Many people of working age who have a stroke want to return to work, but encounter difficulties.
In the study, from Queen Mary University of London and the University of Cambridge and published in the British Journal of General Practice (BJGP), the researchers describe a number of causes behind this. To do this, they took the results of a previous study looking at issues with returning to work after stroke at UK level to all stakeholders from a local community.
They found there was a mismatch between patient and carer needs and what is provided by primary care. This included lack of GP awareness of invisible impairments, uncertainty how primary care could help in time-limited consultations and complexity of return-to-work issues.
Primary care physicians were also not aware of relevant services they could refer patients to, such as occupational therapy support.
In addition, there was an overall lack of coordination between different stakeholders in the returning to work process. Linking with other services was considered important but challenging due to ongoing changes in service structure and the commissioning model.
A quarter of all strokes happen in working age, with a general practice of around 6000 patients containing on average 15 stroke survivors aged between 18 and 65 years. Stroke rates are increasing in people aged under 55 while it is known that enabling people with stroke to work has positive effects on health.
Dr Anna De Simoni, lead author of the study from Queen Mary University of London’s Institute of Population Health Sciences said: “Primary care is in a crucial position to support stroke survivors successfully returning to work and address inequalities in access to vocational rehabilitation support.
“Through group discussions with stakeholders from a local community, patients, carers, GPs, occupational therapists, employer representative and clinical commissioners we are able to put forward concrete proposals to address the barriers identified. “
Suggestions for improvement include a central contact in primary care for signposting to available services, a rehabilitation assessment integrated with the electronic record, and a patient-held share-care plan at discharge from stroke wards.
The Equality Act 2010 obliges employers to consider whether ‘reasonable adjustments’ could help stroke survivors return to work, provided there is an assessment of their impairments/disabilities.
However, the researchers found evidence of employers asking clinicians for sick notes rather than undertaking work adaptations.
Dr De Simoni added: “This is more straightforward for physical impairments.

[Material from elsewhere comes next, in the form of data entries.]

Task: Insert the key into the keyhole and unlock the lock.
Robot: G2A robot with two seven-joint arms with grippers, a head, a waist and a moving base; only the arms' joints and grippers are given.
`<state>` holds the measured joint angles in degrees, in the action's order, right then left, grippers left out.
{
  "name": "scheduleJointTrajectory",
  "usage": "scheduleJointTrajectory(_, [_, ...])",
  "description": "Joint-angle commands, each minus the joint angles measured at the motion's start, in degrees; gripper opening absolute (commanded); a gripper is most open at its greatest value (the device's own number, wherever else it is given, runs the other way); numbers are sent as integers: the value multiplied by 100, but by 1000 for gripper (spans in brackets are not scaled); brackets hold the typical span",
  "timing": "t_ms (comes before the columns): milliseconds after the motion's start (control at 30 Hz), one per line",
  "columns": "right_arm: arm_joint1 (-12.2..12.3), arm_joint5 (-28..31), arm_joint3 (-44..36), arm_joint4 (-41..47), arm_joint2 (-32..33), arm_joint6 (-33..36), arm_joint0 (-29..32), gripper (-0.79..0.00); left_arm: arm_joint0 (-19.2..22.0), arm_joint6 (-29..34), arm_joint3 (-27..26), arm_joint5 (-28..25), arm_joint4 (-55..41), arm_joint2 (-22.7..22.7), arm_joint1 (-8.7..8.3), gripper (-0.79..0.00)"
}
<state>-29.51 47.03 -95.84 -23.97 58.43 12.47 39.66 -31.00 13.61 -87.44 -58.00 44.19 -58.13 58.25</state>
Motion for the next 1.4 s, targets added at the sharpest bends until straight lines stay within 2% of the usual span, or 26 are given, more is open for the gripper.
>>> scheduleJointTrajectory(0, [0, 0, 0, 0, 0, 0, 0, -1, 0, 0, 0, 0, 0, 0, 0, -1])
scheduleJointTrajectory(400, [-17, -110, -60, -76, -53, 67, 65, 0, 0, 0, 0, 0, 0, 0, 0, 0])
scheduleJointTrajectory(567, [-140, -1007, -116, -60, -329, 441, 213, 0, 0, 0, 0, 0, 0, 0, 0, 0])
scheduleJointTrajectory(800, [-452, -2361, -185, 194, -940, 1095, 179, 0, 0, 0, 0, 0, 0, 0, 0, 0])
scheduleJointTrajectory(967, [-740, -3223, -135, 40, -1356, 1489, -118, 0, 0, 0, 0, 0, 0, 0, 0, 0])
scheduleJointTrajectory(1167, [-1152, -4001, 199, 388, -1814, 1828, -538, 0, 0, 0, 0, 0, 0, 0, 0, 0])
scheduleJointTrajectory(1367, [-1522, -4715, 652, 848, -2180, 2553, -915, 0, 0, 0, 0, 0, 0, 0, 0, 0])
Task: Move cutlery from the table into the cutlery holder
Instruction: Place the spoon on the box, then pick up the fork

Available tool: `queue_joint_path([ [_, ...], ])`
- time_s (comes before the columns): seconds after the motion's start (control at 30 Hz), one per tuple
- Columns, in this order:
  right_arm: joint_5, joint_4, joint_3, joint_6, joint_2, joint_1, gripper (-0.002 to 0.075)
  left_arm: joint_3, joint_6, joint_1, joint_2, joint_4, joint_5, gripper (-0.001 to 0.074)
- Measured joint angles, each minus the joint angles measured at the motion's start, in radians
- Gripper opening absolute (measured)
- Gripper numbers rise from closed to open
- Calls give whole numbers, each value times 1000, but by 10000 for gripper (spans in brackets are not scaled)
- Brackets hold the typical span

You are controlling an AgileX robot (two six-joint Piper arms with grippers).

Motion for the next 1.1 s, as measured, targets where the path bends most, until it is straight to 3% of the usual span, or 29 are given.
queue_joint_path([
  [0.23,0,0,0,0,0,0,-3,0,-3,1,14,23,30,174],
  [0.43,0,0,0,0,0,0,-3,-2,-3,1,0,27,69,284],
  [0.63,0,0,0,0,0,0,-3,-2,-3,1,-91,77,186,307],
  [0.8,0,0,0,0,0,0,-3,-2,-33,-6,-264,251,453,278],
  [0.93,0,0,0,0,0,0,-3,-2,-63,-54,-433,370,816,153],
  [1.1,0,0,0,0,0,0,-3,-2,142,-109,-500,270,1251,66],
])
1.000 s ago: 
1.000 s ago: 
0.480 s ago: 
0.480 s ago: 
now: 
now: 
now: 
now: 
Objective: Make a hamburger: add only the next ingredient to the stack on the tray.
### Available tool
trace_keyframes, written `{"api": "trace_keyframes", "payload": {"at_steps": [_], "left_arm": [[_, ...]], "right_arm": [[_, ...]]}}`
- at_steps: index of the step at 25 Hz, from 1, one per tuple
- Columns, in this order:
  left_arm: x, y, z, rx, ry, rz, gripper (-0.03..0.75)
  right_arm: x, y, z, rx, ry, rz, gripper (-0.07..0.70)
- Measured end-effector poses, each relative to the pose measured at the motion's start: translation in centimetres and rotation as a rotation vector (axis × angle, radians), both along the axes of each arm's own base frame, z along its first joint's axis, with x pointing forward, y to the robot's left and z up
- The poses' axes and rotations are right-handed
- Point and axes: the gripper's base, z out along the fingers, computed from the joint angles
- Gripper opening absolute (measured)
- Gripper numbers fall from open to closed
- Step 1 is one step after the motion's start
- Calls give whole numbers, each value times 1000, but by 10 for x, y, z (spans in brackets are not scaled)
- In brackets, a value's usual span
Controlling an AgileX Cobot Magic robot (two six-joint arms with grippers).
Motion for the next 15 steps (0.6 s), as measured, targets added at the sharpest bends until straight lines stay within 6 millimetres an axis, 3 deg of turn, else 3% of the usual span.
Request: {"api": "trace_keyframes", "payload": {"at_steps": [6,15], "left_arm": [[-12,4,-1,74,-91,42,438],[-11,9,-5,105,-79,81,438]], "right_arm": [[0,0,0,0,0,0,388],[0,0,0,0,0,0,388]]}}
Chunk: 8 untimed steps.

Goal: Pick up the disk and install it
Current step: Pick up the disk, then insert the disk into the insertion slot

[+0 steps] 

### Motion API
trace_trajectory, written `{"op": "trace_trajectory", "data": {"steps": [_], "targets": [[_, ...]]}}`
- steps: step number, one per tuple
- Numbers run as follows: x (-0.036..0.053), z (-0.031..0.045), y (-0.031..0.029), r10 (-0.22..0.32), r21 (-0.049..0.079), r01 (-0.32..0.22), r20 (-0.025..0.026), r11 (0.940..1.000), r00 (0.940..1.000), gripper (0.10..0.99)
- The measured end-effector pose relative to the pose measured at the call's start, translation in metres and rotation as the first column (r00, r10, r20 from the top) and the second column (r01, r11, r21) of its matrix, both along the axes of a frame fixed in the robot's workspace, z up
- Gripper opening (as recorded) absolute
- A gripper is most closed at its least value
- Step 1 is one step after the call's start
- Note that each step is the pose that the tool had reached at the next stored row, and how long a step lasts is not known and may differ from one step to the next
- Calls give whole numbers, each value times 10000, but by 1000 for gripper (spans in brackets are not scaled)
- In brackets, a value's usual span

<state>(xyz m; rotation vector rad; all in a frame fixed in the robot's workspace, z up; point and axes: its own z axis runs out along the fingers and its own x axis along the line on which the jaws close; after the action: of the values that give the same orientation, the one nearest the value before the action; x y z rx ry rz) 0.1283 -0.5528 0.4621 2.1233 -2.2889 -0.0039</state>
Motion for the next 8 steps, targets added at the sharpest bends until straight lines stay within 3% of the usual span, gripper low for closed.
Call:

Primary care might be the only source of help for patients whose invisible impairments have not been highlighted and are exacerbated by return to employment and for self-employed or business owners.”
The researchers say that more work is needed to develop the three suggestions emerged from this study into interventions, addressing potential problems together with their evaluation in terms of cost-benefit.
Georgina Hill, Research Communications Manager at the Stroke Association, said: “Stroke can strike at any age, and about a quarter of stroke survivors are of working age. This study highlights the unique challenges that stroke survivors may face in getting the support they need when returning to work. While this study looked at a small number of people in the UK, it builds on existing evidence that too often, stroke survivors and those close to them, can’t get the support they need to rebuild their lives.
“Last year, our largest ever survey of people affected by stroke was published as the Lived Experience of Stroke report, which also showed that many stroke survivors experience fatigue and problems with memory and concentration which need consideration when stroke survivors return to work.